Le 25  octobre 2011, après 4 ans de recherche et d’expérimentation, le Ministère de l’Agriculture annonce officiellement la création du Label Haute Valeur Environnementale, plus connu sous le sigle « HVE ».  

Se voulant être la promesse d’une agriculture vertueuse, ce label intègre et développe la biodiversité dans la conduite de l’exploitation tout en limitant autant que faire se peut l’usage d’intrants (phyto, engrais, énergie, aliments extérieurs…). 

Le Label Haute Valeur Environnementale est ainsi devenu une mention valorisante, définie dans le Code rural et de la pêche maritime, recueil des lois françaises relatives au droit rural et de la pêche maritime, au même titre que « produit de montagne » ou encore « produit à la ferme ». La certification s’applique donc à l’ensemble des activités d’exploitation, à savoir : la culture, l’élevage mais également l’environnement des parcelles et des animaux. 

Les différents niveaux de certification

Pour s’assurer de la bonne mise en œuvre du dispositif, le Ministère de l’Agriculture a décidé de créer conjointement au Label HVE, une Commission Nationale de Certification Environnementale (CNCE), composée de représentants de l’État, de syndicats agricoles (APCA), d’associations agréées pour la protection de l’environnement (FNE, WWF France, LPO), de l’industrie agro-alimentaire, de la distribution et d’organisations de consommateurs (ANIA, Coop France, FNA, CEPRAL, ADEIC, CLCV). 

Cette commission est donc chargée de définir les plans de contrôle permettant la certification des exploitations agricoles. 
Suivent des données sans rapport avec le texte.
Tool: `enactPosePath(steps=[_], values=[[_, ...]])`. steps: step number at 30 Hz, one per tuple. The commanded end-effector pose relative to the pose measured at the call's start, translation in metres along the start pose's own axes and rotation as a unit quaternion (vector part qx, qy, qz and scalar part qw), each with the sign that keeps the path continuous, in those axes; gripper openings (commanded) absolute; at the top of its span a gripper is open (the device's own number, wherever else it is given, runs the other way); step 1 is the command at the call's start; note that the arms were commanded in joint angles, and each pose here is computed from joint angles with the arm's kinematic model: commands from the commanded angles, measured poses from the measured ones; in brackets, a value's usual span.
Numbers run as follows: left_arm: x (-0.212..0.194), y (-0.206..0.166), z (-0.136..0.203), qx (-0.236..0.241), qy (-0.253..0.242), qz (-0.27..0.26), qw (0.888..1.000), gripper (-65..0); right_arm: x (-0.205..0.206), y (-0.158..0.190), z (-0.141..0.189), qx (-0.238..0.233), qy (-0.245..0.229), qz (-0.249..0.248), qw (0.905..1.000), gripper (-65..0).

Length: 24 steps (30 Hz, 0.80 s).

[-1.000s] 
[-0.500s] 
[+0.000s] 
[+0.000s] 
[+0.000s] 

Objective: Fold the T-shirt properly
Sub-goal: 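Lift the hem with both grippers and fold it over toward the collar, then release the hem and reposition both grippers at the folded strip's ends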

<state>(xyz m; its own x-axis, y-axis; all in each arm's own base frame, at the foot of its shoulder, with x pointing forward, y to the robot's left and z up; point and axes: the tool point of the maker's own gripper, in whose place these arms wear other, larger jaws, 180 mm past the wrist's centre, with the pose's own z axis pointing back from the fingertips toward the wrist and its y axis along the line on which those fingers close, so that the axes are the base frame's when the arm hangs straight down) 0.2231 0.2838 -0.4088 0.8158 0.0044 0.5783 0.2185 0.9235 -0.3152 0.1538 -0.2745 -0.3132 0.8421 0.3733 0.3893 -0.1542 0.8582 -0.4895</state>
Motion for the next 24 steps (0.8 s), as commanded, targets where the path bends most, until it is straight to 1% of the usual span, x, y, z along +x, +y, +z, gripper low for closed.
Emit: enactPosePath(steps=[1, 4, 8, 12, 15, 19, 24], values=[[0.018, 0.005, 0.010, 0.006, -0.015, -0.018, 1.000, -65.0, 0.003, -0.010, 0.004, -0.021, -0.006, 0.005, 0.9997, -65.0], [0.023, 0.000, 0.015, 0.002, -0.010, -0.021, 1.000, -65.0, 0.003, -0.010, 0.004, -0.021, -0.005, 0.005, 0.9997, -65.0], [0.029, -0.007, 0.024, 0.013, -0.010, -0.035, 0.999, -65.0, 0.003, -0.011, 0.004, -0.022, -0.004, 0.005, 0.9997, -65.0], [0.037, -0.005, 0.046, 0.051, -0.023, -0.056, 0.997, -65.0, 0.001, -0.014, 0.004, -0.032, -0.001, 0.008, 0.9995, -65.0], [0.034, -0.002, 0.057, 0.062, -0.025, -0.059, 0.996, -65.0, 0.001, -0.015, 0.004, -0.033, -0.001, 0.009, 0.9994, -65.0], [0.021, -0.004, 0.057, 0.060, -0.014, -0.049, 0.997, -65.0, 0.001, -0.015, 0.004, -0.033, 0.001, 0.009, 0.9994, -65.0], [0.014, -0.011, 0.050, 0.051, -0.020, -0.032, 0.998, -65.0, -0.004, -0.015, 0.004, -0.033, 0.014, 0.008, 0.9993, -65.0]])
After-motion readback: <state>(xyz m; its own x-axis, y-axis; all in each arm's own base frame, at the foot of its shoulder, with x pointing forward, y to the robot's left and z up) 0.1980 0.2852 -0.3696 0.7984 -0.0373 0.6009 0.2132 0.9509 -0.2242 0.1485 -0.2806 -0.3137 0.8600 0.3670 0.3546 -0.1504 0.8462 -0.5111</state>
Pour s’adapter au mieux au contexte agricole français, le CNCE a décidé de créer 3 niveaux de certification : les niveaux 1 et 2 sont des cahiers des charges prenant la forme d’obligations à mettre en œuvre. Le niveau 3 est bien plus innovant puisqu’il définit des outils de mesure des pratiques permettant de quantifier les performances agro-écologiques des exploitations dans leur ensemble. 

Comment est attribuée la mention « HVE » ? 
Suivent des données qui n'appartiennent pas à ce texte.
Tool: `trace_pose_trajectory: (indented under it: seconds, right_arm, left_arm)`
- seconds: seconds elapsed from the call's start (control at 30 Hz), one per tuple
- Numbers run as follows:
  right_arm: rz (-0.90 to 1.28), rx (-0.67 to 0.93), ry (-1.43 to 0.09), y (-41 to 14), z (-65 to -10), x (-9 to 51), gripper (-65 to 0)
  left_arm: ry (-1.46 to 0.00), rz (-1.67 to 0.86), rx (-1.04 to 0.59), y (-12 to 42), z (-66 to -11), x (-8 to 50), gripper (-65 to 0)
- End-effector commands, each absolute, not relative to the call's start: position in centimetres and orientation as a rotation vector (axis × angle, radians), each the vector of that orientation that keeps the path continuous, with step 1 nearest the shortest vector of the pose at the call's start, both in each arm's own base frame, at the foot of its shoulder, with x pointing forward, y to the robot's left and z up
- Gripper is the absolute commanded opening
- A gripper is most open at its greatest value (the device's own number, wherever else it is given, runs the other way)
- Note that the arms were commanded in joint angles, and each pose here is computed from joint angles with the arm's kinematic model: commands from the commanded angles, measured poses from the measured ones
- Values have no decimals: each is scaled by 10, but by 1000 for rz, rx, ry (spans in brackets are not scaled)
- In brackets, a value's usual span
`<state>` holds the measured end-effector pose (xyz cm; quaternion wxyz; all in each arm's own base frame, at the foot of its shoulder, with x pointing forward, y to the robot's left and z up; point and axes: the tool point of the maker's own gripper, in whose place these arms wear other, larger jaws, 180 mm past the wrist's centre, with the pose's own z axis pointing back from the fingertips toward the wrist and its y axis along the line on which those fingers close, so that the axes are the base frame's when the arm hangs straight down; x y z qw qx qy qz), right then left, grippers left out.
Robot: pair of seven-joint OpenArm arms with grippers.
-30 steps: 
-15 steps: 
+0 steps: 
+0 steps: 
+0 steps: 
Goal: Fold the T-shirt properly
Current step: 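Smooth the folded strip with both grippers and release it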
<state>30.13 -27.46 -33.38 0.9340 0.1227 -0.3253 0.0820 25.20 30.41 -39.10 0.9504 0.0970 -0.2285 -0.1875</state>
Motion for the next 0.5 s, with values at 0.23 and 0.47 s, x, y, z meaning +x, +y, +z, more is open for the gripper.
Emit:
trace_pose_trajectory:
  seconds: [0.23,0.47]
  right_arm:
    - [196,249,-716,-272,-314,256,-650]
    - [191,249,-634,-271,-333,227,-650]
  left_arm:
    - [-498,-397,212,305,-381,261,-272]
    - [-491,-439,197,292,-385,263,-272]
Les démarches nécessaires pour obtenir le label « HVE » sont des formalités volontaires : elles sont à l’initiative des agriculteurs, pour valoriser leurs bonnes pratiques. 
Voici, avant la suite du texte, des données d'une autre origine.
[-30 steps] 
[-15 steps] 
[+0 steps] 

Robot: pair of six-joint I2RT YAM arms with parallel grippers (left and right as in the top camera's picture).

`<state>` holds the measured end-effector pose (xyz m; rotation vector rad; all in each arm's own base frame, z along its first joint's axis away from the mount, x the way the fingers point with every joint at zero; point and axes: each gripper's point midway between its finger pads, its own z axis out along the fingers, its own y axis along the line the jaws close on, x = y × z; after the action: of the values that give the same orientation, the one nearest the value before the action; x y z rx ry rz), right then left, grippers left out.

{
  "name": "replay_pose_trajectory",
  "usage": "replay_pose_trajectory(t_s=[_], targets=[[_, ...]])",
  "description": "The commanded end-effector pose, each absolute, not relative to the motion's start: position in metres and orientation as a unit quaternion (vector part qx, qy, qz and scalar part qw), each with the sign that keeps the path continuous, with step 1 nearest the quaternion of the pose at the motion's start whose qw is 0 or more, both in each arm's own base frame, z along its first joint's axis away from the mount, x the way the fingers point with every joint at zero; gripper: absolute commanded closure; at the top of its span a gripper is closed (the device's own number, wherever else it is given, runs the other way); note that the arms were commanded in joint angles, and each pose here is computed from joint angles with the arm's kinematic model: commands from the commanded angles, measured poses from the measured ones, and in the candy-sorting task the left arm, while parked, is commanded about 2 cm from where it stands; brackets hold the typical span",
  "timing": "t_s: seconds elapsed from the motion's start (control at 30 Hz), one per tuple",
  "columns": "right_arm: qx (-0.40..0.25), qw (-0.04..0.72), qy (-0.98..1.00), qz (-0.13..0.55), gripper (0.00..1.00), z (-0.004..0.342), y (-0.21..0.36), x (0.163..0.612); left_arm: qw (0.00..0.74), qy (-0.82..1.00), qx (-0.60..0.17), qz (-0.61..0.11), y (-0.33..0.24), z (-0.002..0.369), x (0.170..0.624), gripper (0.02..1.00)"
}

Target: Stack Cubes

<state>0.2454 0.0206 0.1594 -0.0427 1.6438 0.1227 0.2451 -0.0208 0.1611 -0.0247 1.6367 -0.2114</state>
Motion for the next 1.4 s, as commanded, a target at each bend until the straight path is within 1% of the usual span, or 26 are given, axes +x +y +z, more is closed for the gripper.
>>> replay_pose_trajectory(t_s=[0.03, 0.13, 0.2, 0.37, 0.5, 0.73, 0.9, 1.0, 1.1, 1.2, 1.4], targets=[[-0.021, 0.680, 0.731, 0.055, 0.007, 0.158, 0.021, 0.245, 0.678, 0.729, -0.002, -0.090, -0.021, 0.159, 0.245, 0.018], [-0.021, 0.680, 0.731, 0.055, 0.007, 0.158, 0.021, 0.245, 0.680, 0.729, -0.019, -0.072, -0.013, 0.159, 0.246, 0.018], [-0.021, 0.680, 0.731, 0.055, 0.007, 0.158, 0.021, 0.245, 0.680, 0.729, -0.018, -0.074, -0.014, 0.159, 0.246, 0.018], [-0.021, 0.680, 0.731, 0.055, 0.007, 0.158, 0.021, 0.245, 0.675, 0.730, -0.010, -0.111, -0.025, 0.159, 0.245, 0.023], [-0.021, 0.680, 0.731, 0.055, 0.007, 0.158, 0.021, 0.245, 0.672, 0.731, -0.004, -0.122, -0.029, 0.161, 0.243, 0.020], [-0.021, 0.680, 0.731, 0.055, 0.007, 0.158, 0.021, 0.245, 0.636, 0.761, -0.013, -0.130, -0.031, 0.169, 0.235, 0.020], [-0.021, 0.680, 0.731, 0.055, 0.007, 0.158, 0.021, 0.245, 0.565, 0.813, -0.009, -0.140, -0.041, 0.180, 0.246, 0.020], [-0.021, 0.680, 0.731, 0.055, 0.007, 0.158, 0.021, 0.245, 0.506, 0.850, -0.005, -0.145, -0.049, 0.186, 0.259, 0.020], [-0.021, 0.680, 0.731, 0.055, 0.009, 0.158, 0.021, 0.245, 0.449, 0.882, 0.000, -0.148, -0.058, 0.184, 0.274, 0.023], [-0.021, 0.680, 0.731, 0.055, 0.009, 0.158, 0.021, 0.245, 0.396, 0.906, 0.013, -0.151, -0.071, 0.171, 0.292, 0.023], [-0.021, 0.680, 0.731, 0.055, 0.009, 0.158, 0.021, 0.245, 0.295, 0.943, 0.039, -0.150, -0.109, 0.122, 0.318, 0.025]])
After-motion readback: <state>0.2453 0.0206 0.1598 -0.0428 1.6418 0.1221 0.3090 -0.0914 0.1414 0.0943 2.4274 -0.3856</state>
Une fois la demande déposée, une campagne de mesures in situ est menée par un comité d’examination qui étudie la performances des cultures, suivant quatre indicateurs : 

  • la préservation de la biodiversité (insectes, arbres, haies, bandes enherbées, fleurs…),
  • la stratégie phytosanitaire, 
  • la gestion de la fertilisation,
  • la gestion de l’irrigation.

Ce sont les pratiques agricoles reposant notamment sur les principes de l’agroécologie qui sont valorisées : autonomie de l’exploitation, amélioration de la valeur ajoutée des produits, réduction de la consommation énergétique ou encore limitation de l’utilisation des produits phytopharmaceutiques… quels que soient les efforts engagés par les producteurs, le label HVE tente de les récompenser. 

Une fois jugée conforme aux recommandations du Code rural et de la pêche maritime par un organisme certificateur préalablement agréé par le Ministère de l’Agriculture (AFNOR Certification, BIOTEK Agriculture, ECOCERT, SOCOFRET… ), l’exploitation demandeuse reçoit officiellement le Label HVE, valide pour une durée de 3 ans. 

Le logo peut alors être apposé sur les produits bruts et transformés, sous réserve que ces derniers contiennent au moins 95 % de matières premières agricoles issues d’exploitations labélisées. 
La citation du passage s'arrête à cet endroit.